→ YOUR ASSIGNMENT
Please read the records below and return each line holding the string "Could".
━━━━━━━━━━━━━━━━━━━━━━━━━━━━━━
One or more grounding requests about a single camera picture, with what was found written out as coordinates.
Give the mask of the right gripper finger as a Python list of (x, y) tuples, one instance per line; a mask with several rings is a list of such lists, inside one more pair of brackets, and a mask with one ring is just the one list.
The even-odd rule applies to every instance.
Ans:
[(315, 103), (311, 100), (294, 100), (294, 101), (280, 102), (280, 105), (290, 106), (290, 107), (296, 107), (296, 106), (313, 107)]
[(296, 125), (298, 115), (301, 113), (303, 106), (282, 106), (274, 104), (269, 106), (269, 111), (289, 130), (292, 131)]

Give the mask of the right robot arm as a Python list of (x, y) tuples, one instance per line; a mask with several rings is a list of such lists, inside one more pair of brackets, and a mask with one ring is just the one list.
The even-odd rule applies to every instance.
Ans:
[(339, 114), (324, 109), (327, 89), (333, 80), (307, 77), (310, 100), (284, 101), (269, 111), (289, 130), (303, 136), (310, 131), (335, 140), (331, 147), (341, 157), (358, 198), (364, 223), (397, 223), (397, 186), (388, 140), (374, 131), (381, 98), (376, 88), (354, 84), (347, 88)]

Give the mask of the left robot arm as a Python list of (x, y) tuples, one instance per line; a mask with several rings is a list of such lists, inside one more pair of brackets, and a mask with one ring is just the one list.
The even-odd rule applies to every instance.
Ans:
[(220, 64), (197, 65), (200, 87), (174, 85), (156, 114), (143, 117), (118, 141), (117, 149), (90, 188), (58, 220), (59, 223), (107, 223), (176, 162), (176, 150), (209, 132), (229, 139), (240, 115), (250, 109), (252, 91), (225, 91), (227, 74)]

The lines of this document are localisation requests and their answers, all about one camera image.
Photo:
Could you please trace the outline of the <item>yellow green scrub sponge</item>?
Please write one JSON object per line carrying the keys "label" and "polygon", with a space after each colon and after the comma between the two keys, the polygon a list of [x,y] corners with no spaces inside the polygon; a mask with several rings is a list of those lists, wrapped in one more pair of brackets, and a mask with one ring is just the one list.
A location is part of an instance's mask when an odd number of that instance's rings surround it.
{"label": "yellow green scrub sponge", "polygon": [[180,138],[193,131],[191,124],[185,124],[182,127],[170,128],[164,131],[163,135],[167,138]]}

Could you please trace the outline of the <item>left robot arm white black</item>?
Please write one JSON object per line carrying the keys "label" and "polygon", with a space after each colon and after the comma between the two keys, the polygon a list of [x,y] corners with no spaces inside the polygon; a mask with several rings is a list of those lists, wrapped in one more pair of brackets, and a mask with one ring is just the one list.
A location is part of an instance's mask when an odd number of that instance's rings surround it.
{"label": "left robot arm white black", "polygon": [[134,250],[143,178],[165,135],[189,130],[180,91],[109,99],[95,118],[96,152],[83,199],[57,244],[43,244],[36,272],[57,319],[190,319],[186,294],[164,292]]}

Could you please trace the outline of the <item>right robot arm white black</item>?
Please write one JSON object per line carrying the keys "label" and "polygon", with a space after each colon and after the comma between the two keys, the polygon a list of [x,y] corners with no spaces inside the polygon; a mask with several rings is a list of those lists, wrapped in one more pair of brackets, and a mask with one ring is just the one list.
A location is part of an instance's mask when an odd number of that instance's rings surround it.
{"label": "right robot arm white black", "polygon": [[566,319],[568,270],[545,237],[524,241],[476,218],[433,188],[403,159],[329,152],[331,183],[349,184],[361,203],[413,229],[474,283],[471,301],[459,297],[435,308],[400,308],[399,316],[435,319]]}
━━━━━━━━━━━━━━━━━━━━━━━━━━━━━━
→ EXERCISE ANSWER
Could you please trace the outline of the <item>yellow green scrub sponge</item>?
Could you please trace the outline of the <item>left robot arm white black</item>?
Could you please trace the outline of the <item>right robot arm white black</item>?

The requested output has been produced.